**PROBLEM TO WORK ON:**
With no additions or omissions, print the listing that follows.

**DATA BELOW:**

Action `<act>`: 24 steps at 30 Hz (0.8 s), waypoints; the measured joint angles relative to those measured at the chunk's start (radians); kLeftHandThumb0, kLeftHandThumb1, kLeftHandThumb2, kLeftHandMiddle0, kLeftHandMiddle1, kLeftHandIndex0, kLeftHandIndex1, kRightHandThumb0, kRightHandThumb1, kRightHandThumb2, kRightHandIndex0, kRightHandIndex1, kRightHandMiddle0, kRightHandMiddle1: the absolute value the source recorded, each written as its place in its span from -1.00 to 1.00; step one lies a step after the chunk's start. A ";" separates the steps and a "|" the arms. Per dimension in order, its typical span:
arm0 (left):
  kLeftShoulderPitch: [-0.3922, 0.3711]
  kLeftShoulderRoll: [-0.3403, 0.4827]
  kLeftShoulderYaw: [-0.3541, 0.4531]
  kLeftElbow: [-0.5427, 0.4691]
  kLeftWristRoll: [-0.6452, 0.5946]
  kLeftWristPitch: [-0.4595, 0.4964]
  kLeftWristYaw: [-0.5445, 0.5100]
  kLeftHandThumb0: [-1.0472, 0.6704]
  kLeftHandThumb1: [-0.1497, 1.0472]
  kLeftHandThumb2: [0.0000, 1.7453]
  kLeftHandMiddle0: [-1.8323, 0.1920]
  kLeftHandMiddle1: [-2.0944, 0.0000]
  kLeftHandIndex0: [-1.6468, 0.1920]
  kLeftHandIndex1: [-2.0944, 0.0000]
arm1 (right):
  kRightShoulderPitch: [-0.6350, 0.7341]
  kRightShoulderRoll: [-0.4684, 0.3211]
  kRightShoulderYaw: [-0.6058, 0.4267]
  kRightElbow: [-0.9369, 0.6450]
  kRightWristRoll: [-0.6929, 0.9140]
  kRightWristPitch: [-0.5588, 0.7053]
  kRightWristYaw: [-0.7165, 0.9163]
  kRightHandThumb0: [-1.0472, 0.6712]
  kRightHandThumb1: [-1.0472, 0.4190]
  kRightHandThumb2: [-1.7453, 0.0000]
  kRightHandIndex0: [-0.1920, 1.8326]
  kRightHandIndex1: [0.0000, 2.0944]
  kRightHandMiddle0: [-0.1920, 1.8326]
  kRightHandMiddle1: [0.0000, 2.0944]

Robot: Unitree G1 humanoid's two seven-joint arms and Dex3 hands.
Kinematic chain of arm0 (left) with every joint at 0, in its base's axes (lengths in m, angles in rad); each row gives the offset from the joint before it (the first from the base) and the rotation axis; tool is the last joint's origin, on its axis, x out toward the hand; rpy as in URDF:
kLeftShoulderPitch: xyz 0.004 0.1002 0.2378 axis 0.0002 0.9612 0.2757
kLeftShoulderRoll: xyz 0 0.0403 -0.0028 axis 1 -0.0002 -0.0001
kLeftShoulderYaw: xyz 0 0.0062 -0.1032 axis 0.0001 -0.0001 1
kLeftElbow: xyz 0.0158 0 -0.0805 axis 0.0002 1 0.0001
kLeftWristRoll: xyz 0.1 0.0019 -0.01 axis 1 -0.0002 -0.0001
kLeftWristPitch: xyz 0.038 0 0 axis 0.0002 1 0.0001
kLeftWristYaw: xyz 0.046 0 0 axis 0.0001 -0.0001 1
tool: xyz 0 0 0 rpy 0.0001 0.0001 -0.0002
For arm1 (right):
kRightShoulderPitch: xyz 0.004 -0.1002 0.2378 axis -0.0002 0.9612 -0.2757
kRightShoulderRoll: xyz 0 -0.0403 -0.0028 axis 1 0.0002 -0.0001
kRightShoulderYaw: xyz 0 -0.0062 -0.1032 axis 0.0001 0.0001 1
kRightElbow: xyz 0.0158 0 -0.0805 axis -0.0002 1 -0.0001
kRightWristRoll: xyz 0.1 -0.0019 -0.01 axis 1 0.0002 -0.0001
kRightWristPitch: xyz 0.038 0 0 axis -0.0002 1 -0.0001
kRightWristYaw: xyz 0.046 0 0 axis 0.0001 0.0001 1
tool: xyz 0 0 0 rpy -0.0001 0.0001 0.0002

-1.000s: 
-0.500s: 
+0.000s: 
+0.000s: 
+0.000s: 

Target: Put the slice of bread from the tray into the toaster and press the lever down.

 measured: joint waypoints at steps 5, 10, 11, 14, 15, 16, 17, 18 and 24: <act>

**ANSWER BOX:**
Action `<act>`: 24 steps at 30 Hz (0.8 s), waypoints; the measured joint angles relative to those measured at the chunk's start (radians); kLeftHandThumb0, kLeftHandThumb1, kLeftHandThumb2, kLeftHandMiddle0, kLeftHandMiddle1, kLeftHandIndex0, kLeftHandIndex1, kRightHandThumb0, kRightHandThumb1, kRightHandThumb2, kRightHandIndex0, kRightHandIndex1, kRightHandMiddle0, kRightHandMiddle1: the absolute value the source recorded, each written as its place in its span from -1.00 to 1.00; step one lies a step after the chunk's start. A ";" separates the steps and a "|" the arms. Per dimension in order, its typical span:
arm0 (left):
  kLeftShoulderPitch: [-0.3922, 0.3711]
  kLeftShoulderRoll: [-0.3403, 0.4827]
  kLeftShoulderYaw: [-0.3541, 0.4531]
  kLeftElbow: [-0.5427, 0.4691]
  kLeftWristRoll: [-0.6452, 0.5946]
  kLeftWristPitch: [-0.4595, 0.4964]
  kLeftWristYaw: [-0.5445, 0.5100]
  kLeftHandThumb0: [-1.0472, 0.6704]
  kLeftHandThumb1: [-0.1497, 1.0472]
  kLeftHandThumb2: [0.0000, 1.7453]
  kLeftHandMiddle0: [-1.8323, 0.1920]
  kLeftHandMiddle1: [-2.0944, 0.0000]
  kLeftHandIndex0: [-1.6468, 0.1920]
  kLeftHandIndex1: [-2.0944, 0.0000]
arm1 (right):
  kRightShoulderPitch: [-0.6350, 0.7341]
  kRightShoulderRoll: [-0.4684, 0.3211]
  kRightShoulderYaw: [-0.6058, 0.4267]
  kRightElbow: [-0.9369, 0.6450]
  kRightWristRoll: [-0.6929, 0.9140]
  kRightWristPitch: [-0.5588, 0.7053]
  kRightWristYaw: [-0.7165, 0.9163]
  kRightHandThumb0: [-1.0472, 0.6712]
  kRightHandThumb1: [-1.0472, 0.4190]
  kRightHandThumb2: [-1.7453, 0.0000]
  kRightHandIndex0: [-0.1920, 1.8326]
  kRightHandIndex1: [0.0000, 2.0944]
  kRightHandMiddle0: [-0.1920, 1.8326]
  kRightHandMiddle1: [0.0000, 2.0944]

Robot: Unitree G1 humanoid's two seven-joint arms and Dex3 hands.
Kinematic chain of arm0 (left) with every joint at 0, in its base's axes (lengths in m, angles in rad); each row gives the offset from the joint before it (the first from the base) and the rotation axis; tool is the last joint's origin, on its axis, x out toward the hand; rpy as in URDF:
kLeftShoulderPitch: xyz 0.004 0.1002 0.2378 axis 0.0002 0.9612 0.2757
kLeftShoulderRoll: xyz 0 0.0403 -0.0028 axis 1 -0.0002 -0.0001
kLeftShoulderYaw: xyz 0 0.0062 -0.1032 axis 0.0001 -0.0001 1
kLeftElbow: xyz 0.0158 0 -0.0805 axis 0.0002 1 0.0001
kLeftWristRoll: xyz 0.1 0.0019 -0.01 axis 1 -0.0002 -0.0001
kLeftWristPitch: xyz 0.038 0 0 axis 0.0002 1 0.0001
kLeftWristYaw: xyz 0.046 0 0 axis 0.0001 -0.0001 1
tool: xyz 0 0 0 rpy 0.0001 0.0001 -0.0002
For arm1 (right):
kRightShoulderPitch: xyz 0.004 -0.1002 0.2378 axis -0.0002 0.9612 -0.2757
kRightShoulderRoll: xyz 0 -0.0403 -0.0028 axis 1 0.0002 -0.0001
kRightShoulderYaw: xyz 0 -0.0062 -0.1032 axis 0.0001 0.0001 1
kRightElbow: xyz 0.0158 0 -0.0805 axis -0.0002 1 -0.0001
kRightWristRoll: xyz 0.1 -0.0019 -0.01 axis 1 0.0002 -0.0001
kRightWristPitch: xyz 0.038 0 0 axis -0.0002 1 -0.0001
kRightWristYaw: xyz 0.046 0 0 axis 0.0001 0.0001 1
tool: xyz 0 0 0 rpy -0.0001 0.0001 0.0002

-1.000s: 
-0.500s: 
+0.000s: 
+0.000s: 
+0.000s: 

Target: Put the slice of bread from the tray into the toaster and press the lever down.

 measured: joint waypoints at steps 5, 10, 11, 14, 15, 16, 17, 18 and 24: <act>

The response is now done.